Our six-month renovation process finally draws to a close, and now that I’m not working so hard on the house, I can catch up on our blogging about the key environmental details.
A good starting point is a summary of the insulation that went into the house: walls, roof and floor.
Our insulation choices
- Roof – Polyair Multi, a multi-layer combination of reflective foil, foam and bubble wrap. 9mm thick, it sits directly under the corrugated iron roof.
- Ceiling – R4.0 Greenstuf batts, which are conventional insulation batts but made out of recycled plastic rather than fibreglass. Manufactured in New Zealand.
- Walls – R2.5 Greenstuf wall batts, fitting into the standard studwork walls. Then R1.6 Air-cell Permishield wall wrap layered under the outside cladding, with a 20mm air-gap to allow the reflective layer to work properly.
- Floor – R1.5 Greenstuf underfloor insulation rolls, under the wooden floorboards (the house sits on piers, as is typical in Federation houses in Sydney).
So that’s six types of insulation from three different manufacturers. In each case, we looked at a range of options, and picked the one we felt would give the best outcome for a reasonable price. While there are undoubtedly a large number of possible ‘right’ choices, it shows that there isn’t a one-size-fits all product (or even manufacturer).

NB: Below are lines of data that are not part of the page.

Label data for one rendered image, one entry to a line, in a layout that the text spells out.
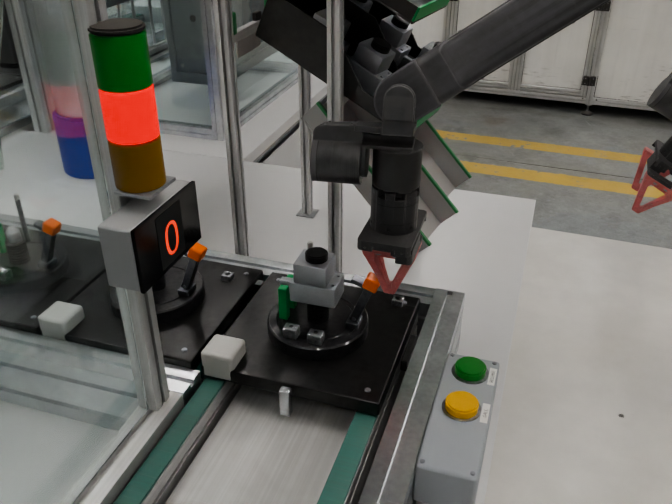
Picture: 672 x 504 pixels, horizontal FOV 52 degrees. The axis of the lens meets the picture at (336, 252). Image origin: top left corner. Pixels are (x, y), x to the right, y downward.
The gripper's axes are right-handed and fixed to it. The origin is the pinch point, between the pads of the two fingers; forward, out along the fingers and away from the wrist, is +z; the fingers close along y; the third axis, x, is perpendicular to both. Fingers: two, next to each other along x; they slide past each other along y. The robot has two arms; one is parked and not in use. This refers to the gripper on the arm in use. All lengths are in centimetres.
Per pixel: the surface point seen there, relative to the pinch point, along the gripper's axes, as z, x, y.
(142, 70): -31.1, -19.9, 19.2
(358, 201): 20, -21, -62
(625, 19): 40, 56, -402
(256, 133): 20, -60, -95
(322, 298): 2.5, -8.5, 1.7
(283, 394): 10.2, -10.1, 12.6
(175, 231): -13.9, -19.5, 17.6
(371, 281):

How does this compare to typical insulation?
This is a lot more insulation than a typical Australian house (although only a fraction of what would be installed in colder European or North American climates).
It greatly exceeds what we were required to do according to government regulations (BASIX), but more on that in a future post…
How much did it all cost?
The total spend on insulation was approximately $3,800, for a 100m2 extension. That probably seems like quite a lot, but it all comes down to the payback period.
The house had underfloor ducted gas heating when we bought it, and this will be extended to the new portion of the house. The better insulated the house is, the more warmth it will retain, and the lower our gas bills. But exactly how big a saving — hard to tell.
What we can be confident of is this: we don’t have air conditioning, and we won’t be needing it. So that’s an up-front saving of $3-5k in avoiding the purchase of an aircon unit, and then the yearly savings on electricity from that point onwards.
So the payback period: immediate. A sensible use of our money, we think.